Aim of the exercise => Below is a block of entries; repeat exactly the lines starting at the line that contains "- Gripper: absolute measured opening" and ending at the line that contains "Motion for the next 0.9", both included.

(Items from a dataset)
--

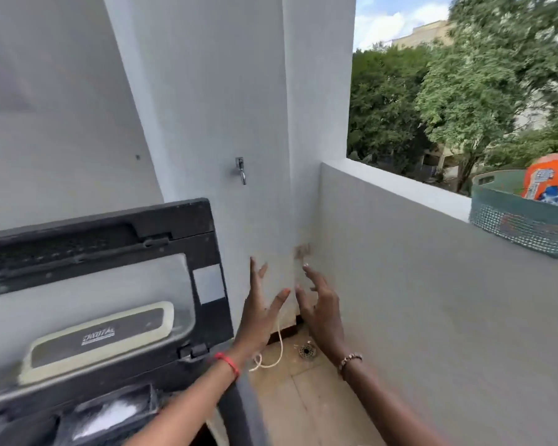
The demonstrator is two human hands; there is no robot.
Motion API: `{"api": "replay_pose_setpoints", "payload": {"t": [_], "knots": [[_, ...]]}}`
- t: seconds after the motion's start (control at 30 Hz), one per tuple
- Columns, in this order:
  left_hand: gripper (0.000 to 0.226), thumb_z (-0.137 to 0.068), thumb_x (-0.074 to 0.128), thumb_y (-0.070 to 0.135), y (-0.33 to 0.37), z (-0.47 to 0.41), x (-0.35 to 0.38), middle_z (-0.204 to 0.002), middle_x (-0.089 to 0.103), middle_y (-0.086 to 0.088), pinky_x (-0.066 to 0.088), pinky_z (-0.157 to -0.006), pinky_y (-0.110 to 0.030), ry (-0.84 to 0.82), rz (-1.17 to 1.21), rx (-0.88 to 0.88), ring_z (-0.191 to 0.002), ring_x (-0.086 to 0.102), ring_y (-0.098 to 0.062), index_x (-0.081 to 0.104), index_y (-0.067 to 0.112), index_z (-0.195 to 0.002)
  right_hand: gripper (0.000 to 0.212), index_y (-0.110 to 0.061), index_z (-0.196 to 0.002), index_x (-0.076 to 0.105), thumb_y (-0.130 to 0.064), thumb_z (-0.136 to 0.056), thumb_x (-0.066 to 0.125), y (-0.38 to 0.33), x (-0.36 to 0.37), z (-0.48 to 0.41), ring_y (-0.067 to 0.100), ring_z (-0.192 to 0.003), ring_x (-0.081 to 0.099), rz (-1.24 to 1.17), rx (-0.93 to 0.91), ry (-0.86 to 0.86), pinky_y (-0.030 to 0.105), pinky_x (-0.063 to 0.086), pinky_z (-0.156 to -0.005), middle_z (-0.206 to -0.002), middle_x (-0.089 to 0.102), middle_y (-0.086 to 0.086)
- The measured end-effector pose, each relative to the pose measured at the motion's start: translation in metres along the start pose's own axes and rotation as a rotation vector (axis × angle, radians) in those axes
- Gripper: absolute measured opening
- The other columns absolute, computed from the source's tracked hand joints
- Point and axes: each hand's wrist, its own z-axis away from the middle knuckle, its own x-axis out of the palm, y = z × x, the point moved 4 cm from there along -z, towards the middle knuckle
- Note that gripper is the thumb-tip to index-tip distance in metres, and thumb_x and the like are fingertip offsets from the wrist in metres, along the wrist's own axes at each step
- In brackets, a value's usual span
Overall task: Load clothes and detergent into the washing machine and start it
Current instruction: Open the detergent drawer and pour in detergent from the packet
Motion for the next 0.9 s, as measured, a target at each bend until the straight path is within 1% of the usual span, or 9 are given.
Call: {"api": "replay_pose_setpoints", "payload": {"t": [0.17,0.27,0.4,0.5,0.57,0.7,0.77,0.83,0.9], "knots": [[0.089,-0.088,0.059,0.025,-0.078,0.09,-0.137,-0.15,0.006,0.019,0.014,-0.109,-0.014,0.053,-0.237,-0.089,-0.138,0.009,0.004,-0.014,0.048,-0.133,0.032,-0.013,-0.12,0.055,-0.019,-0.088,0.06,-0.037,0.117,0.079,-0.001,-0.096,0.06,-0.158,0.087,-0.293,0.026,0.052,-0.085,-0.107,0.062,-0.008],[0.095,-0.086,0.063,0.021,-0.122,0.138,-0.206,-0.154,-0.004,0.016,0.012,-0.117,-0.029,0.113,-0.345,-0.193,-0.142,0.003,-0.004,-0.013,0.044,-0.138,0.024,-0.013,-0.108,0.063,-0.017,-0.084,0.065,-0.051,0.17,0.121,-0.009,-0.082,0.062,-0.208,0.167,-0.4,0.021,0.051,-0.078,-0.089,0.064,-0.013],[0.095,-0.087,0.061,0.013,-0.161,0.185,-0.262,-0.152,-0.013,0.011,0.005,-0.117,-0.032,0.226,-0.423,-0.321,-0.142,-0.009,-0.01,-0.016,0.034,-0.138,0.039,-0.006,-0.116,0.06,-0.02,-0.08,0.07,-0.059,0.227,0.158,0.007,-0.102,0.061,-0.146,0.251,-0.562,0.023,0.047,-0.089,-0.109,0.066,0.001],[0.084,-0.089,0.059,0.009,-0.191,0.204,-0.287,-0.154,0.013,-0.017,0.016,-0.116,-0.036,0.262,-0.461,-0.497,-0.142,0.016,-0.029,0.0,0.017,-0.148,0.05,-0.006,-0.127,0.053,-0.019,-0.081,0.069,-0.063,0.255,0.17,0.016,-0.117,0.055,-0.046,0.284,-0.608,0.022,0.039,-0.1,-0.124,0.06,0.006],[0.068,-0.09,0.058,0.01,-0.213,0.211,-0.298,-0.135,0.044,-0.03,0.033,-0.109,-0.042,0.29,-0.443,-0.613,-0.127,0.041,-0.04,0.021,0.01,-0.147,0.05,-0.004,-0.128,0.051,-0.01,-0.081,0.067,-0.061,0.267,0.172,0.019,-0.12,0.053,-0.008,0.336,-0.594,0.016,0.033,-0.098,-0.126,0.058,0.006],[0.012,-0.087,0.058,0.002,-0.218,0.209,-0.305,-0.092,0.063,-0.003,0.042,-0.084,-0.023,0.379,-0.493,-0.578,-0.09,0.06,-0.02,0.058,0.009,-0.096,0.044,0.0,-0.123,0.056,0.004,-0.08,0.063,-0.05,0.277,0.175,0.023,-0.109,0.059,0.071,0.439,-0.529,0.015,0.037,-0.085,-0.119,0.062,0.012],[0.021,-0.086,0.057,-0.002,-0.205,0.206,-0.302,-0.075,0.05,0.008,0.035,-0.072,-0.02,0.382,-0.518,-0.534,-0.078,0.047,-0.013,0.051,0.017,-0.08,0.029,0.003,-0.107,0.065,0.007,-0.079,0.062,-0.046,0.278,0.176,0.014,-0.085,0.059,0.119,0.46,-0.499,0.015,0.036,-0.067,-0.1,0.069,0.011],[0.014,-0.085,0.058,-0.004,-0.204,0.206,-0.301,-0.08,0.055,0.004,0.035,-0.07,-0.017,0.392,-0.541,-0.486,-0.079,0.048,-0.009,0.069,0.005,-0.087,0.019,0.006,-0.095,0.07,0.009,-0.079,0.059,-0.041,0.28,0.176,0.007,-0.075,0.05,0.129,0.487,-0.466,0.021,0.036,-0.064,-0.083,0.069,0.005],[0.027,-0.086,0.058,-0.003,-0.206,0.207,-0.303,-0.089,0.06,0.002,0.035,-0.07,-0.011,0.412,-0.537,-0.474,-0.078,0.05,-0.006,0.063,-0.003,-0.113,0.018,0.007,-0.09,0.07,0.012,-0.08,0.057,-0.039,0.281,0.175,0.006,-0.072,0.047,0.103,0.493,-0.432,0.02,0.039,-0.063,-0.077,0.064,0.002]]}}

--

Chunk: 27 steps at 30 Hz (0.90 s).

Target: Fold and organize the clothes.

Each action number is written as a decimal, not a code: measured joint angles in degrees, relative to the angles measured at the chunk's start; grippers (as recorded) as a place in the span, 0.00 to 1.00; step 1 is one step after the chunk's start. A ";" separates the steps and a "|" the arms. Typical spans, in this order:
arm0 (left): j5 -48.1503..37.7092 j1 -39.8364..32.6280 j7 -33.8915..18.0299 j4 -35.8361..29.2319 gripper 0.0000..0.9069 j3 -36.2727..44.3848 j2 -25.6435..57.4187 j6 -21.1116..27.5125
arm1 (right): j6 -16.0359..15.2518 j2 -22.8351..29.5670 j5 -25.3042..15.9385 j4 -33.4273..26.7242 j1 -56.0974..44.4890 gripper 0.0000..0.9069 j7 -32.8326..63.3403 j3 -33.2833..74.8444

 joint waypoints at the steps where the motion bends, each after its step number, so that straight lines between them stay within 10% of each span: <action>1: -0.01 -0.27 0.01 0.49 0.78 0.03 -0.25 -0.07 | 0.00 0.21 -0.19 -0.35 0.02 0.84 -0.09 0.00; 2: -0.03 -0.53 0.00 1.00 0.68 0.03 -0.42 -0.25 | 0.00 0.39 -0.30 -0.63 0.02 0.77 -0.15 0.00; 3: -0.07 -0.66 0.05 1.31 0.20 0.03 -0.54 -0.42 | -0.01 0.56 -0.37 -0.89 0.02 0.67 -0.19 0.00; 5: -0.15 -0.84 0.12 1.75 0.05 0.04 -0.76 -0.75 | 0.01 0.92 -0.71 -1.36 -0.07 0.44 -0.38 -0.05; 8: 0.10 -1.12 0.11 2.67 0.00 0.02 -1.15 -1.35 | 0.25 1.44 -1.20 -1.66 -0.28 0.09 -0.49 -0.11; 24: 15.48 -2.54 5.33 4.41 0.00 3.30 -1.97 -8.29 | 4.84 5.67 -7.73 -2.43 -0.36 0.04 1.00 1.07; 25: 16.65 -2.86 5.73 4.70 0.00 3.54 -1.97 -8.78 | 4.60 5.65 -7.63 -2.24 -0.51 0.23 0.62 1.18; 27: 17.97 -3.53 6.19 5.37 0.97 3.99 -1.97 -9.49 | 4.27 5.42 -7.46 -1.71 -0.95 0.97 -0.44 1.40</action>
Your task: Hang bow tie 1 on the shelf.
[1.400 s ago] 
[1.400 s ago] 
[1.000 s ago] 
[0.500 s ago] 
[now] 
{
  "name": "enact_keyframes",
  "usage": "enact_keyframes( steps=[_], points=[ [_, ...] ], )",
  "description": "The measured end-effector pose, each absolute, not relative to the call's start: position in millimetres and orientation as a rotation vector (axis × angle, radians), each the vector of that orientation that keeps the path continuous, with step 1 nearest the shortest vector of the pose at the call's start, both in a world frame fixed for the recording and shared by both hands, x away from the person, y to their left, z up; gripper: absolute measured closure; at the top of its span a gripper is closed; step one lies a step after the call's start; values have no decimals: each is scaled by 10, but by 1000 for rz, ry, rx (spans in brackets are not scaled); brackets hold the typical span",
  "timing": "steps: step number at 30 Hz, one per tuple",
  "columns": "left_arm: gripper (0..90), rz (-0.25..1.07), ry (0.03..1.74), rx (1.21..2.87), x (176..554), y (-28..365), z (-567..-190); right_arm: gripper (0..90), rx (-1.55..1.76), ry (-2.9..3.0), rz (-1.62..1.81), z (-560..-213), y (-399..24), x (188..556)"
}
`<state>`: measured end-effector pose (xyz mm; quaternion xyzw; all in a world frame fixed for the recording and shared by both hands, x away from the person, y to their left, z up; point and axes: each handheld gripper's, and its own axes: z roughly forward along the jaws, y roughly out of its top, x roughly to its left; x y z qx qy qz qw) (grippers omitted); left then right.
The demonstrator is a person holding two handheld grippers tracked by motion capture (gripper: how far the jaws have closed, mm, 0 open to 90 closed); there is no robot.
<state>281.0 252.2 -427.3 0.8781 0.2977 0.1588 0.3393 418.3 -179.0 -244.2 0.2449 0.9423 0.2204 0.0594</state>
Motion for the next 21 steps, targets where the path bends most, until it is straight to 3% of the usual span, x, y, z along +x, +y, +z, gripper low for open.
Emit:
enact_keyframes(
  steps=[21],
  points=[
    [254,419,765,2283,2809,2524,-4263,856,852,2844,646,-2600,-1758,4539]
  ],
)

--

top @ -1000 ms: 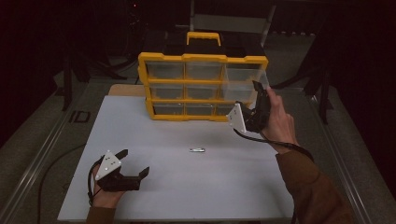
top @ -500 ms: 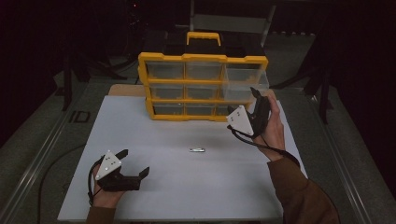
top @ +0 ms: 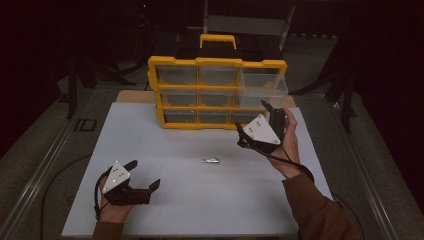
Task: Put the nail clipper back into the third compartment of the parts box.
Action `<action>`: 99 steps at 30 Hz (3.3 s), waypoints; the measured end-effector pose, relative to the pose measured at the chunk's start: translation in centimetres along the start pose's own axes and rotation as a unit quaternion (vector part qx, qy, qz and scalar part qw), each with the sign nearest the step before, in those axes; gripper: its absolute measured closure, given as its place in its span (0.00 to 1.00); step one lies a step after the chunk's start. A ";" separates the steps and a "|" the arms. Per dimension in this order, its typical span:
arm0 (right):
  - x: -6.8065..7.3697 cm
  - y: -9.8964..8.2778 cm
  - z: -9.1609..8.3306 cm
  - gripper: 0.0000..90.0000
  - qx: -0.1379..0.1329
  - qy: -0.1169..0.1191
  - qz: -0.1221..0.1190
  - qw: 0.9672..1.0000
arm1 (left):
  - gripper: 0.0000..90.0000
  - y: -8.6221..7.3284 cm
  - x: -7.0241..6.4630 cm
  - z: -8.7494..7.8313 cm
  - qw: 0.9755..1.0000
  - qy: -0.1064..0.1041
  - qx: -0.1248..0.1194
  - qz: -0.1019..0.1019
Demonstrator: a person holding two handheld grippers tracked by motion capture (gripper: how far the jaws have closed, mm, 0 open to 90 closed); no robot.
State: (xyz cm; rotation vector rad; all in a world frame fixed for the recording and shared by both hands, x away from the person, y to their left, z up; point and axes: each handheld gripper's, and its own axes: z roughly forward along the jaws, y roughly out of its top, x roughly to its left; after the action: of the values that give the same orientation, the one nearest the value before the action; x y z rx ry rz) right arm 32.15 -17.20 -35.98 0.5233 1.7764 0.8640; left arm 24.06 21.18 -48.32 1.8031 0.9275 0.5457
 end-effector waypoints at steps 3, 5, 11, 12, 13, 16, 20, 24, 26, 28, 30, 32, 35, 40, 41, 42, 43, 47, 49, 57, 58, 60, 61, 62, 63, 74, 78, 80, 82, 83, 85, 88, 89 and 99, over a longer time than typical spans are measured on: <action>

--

Your solution =>
- Gripper: absolute measured opening
- The other columns absolute, computed from the source's tracked hand joints
- Point and axes: each hand's wrist, its own z-axis away from the middle knuckle, its own x-axis out of the palm, y = z × x, the point moved 4 cm from there along -z, towards the middle knuckle
- Note that gripper is the thumb-tip to index-tip distance in metres, and thumb_x and the like are fingertip offsets from the wrist in metres, along the wrist's own axes at each step
- In brackets, a value's usual span
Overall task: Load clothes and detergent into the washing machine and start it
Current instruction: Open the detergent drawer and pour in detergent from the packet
Motion for the next 0.9 s, as measured, a target at each bend until the straight path is within 1% of the usual span, or 9 are given.

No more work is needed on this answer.